Due to the empowering nature of verbal blessings, blessings can be used not only to encourage a son, but also to change a son. For example, if your son struggles with demonstrating personal responsibility, you can verbally bless and empower him to be responsible:
_______(Son’s name here), I bless you with personal responsibility, so that you may fulfill the responsibilities that are set before you today and bring honor and glory to God.
The same is true for self-control:
_______(Son’s name here), I bless you with self-control today, so that you may demonstrate the power of the Holy Spirit in your life and accomplish the good works which God has established for you.
Pronouncing multiple blessing over your son does not have to take place on separate occasions. They can be joined together and have the same effectiveness. Take for example a young man who lacks wisdom and discretion:
_______(Son’s name here), I bless you with wisdom that you might know what is the acceptable will of God so that you may live according to His word in all wisdom and understanding. I also bless you with discretion so that you may discern between right and wrong, good and evil, and bring joy to those who are around you.
As a father blesses his son, he should in faith expect results, “for whatsoever is not of faith is sin” (Romans 14:23). It may take some time for a son to show signs of change once a father has verbally blessed him. Nevertheless, a father must remain confident “that he (God) which hath begun a good work in (your son) will perform it until the day of Jesus Christ” (Philippians 1:6).
One more thing that I would like to point out about verbally blessing your son is that at first it may be a very uncomfortable thing for you to do. It’s not easy to do something for the first time, but with a little practice you’ll get the hang of it.
Also, don’t be afraid of what others will think if they see you blessing your son. Once they have learned what you are doing, most people will want you to teach them how to bless their own children. So, don’t let the fear of man creep in and be ready to minister to others as well!
Words in Practice
We have seen how important it is for a father to encourage his son with words of affirmation and blessing. It is now time to put these words into practice.

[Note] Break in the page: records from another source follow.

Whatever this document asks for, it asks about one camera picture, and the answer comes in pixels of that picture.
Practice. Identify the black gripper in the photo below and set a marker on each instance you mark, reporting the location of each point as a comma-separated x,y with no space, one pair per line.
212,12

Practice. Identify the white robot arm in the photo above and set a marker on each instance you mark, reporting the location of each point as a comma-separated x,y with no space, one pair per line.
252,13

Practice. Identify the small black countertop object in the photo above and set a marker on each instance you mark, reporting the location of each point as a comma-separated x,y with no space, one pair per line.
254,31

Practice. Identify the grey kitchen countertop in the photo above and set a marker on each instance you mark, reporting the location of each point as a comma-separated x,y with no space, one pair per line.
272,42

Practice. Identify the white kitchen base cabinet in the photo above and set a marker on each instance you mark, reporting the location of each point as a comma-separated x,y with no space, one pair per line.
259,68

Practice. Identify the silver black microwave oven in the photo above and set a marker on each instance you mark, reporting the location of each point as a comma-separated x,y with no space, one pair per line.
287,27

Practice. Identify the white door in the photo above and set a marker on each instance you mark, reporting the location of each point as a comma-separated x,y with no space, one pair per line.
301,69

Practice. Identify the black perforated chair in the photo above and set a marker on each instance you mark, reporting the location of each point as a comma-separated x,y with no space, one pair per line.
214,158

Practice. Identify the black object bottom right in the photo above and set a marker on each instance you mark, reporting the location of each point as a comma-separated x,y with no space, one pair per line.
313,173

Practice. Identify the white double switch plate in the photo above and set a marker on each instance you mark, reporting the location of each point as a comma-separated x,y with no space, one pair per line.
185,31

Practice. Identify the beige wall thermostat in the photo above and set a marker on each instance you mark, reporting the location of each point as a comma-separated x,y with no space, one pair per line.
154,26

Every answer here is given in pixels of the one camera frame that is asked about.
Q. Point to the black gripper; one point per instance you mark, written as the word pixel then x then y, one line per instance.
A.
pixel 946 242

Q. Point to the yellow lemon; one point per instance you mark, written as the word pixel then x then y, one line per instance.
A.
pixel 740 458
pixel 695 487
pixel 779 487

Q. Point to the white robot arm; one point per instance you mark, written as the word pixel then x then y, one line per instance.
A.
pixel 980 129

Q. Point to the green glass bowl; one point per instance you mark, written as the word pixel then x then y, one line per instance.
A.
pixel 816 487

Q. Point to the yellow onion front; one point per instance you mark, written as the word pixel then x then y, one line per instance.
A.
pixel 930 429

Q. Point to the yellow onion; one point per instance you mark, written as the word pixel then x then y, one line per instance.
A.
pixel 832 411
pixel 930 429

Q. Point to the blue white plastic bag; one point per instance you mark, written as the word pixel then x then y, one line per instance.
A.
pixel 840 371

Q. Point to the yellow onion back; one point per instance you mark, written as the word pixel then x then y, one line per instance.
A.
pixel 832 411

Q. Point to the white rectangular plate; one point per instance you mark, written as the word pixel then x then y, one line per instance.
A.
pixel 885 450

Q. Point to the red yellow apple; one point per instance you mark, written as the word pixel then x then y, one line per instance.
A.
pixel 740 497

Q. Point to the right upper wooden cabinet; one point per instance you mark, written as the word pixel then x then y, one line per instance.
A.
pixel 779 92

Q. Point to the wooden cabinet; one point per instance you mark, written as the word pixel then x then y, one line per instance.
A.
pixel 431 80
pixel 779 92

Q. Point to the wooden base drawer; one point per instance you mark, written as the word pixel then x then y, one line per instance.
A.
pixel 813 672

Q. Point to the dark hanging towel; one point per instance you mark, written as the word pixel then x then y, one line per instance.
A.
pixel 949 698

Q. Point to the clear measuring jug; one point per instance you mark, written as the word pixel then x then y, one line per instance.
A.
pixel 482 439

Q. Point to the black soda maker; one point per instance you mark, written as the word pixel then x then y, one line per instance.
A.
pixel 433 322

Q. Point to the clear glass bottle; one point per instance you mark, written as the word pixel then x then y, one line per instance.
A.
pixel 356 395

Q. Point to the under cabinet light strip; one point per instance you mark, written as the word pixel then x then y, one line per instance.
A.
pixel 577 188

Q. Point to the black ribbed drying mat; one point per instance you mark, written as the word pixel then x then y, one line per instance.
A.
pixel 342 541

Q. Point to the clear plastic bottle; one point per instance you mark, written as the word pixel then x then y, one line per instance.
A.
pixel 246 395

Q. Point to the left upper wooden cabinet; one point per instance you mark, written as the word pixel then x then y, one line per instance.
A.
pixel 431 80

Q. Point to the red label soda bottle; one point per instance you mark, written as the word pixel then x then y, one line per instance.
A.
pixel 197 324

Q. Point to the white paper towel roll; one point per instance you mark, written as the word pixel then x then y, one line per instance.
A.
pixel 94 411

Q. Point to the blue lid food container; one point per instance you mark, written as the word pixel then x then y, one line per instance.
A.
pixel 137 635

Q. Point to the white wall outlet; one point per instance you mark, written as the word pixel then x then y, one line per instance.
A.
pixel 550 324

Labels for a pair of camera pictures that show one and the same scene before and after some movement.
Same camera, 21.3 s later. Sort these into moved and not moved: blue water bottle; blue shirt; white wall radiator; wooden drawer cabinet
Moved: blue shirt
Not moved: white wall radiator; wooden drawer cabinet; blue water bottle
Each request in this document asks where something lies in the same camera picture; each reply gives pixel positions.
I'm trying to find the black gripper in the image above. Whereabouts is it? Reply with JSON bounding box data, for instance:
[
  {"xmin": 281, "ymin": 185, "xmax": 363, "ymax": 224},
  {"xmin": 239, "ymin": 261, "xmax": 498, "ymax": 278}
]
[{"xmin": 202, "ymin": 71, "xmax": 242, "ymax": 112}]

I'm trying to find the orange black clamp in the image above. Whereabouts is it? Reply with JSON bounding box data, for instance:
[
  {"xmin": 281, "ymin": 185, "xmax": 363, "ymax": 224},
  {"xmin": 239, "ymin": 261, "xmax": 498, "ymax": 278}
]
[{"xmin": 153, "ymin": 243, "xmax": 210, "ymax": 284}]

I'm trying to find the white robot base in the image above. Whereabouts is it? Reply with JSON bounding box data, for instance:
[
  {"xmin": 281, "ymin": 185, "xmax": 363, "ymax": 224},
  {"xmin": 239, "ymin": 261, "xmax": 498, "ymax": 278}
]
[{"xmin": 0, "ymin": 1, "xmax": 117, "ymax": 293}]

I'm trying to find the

Below are additional ideas and practical applications for a father who is looking to encourage and empower a son.
During the next week, find four situations in which you can encourage your son through words of affirmation.
If you are not sure what to say, ask God to give you the words.

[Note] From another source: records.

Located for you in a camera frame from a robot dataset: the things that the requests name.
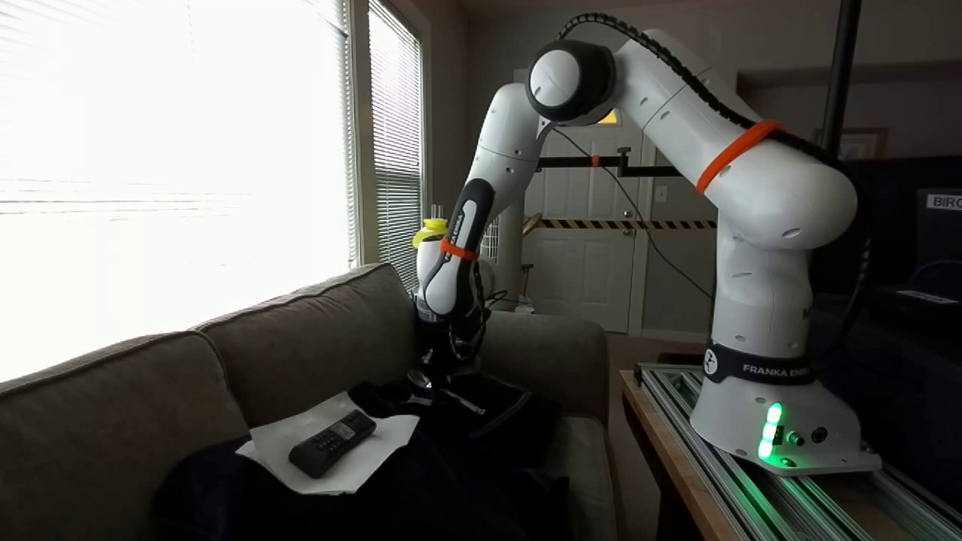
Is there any wooden table with rails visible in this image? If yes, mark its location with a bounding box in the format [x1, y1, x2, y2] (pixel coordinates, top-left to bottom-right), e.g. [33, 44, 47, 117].
[616, 362, 962, 541]

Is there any silver metal spoon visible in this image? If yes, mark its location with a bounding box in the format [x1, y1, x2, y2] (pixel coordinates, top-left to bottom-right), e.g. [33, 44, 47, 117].
[407, 368, 487, 415]

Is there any white front door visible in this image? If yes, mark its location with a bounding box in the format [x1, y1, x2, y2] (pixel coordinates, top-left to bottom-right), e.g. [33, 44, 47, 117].
[522, 120, 650, 334]

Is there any dark blanket on couch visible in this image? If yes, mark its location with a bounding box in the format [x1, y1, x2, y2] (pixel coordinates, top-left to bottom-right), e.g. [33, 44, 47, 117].
[149, 372, 572, 541]

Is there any black remote control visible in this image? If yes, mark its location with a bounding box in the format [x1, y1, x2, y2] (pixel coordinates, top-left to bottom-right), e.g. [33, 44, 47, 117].
[289, 408, 376, 476]

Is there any black camera stand bar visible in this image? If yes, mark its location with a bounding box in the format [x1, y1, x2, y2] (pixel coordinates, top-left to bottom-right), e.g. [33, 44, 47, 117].
[518, 154, 714, 179]

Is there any grey fabric couch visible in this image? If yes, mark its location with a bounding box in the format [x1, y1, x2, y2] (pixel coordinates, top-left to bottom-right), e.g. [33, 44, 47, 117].
[0, 265, 616, 541]

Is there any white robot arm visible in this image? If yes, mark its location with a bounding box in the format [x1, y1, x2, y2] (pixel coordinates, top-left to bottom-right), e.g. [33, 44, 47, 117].
[414, 27, 881, 473]

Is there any white paper sheet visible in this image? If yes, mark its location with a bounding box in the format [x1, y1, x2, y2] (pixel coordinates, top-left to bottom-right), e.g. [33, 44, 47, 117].
[238, 394, 417, 495]

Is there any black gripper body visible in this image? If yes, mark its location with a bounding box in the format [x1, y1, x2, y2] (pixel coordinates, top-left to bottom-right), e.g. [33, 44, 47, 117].
[414, 315, 484, 382]

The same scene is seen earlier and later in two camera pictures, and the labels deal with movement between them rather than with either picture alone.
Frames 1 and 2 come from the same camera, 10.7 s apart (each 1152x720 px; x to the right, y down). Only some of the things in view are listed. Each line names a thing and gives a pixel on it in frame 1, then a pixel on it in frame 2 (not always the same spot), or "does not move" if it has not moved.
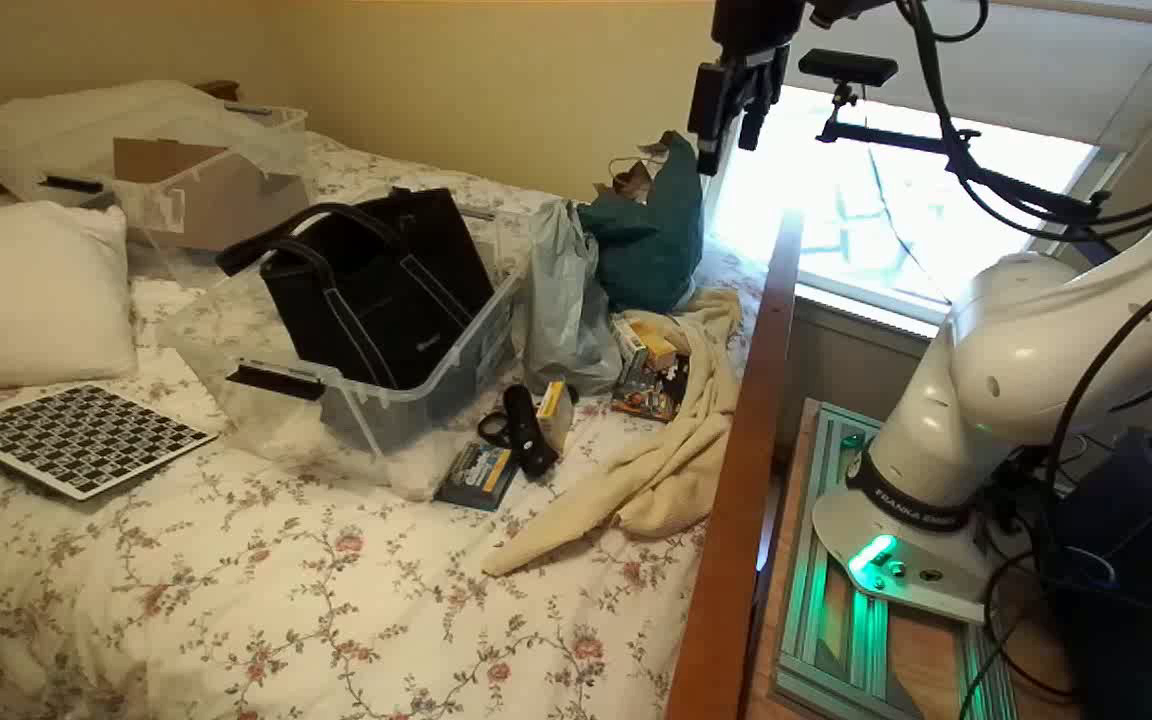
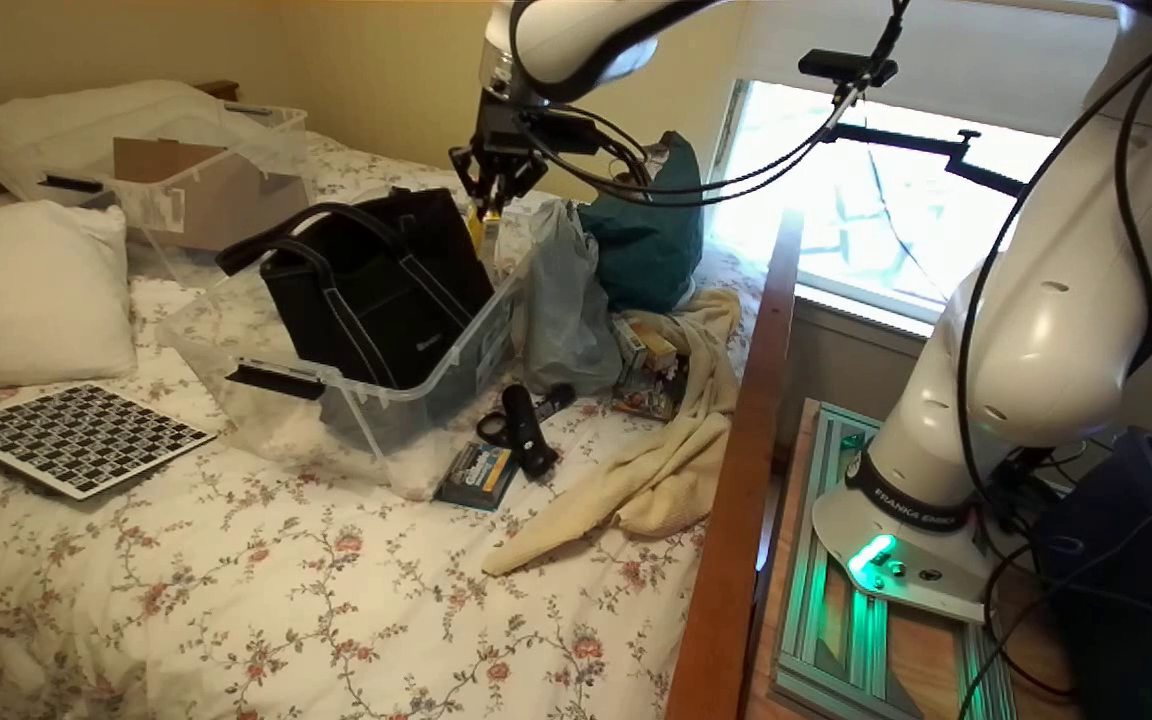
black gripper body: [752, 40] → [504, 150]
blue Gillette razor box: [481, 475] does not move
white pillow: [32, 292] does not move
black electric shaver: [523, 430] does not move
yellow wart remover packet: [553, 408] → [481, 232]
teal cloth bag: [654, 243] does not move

Then spend five minutes writing out a list of quick, yet meaningful phrases which you can use to encourage your son.
Verbally bless your son once this week.
Chose a time when most of the family will be present, but when there will be few distractions.

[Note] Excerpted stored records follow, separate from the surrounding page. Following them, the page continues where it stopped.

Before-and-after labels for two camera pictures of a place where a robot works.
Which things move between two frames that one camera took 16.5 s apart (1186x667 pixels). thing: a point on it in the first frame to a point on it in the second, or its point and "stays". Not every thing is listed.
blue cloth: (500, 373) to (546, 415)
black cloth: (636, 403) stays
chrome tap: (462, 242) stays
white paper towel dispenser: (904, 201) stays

If you think it would be best, take a few minutes to write the blessing out beforehand. There is nothing wrong with reading the blessing to your son.
If you can not think of something to bless your son with, look for an area in his life that needs improvement and bless him with the necessary character to overcome this difficulty.
Make sure that as you bless him you don’t demean him in any way. Don’t point out his failures; just bless him with the character that he needs to develop.
Once you have blessed him, reinforce any positive changes that you see in his life by praising him with words of affirmation.
Record any positive or negative changes which take place in your son’s life as a result of affirming him and blessing him. Over the course of the week, point out to your son the positive changes that have been made and bless him with the power to overcome the negative ones.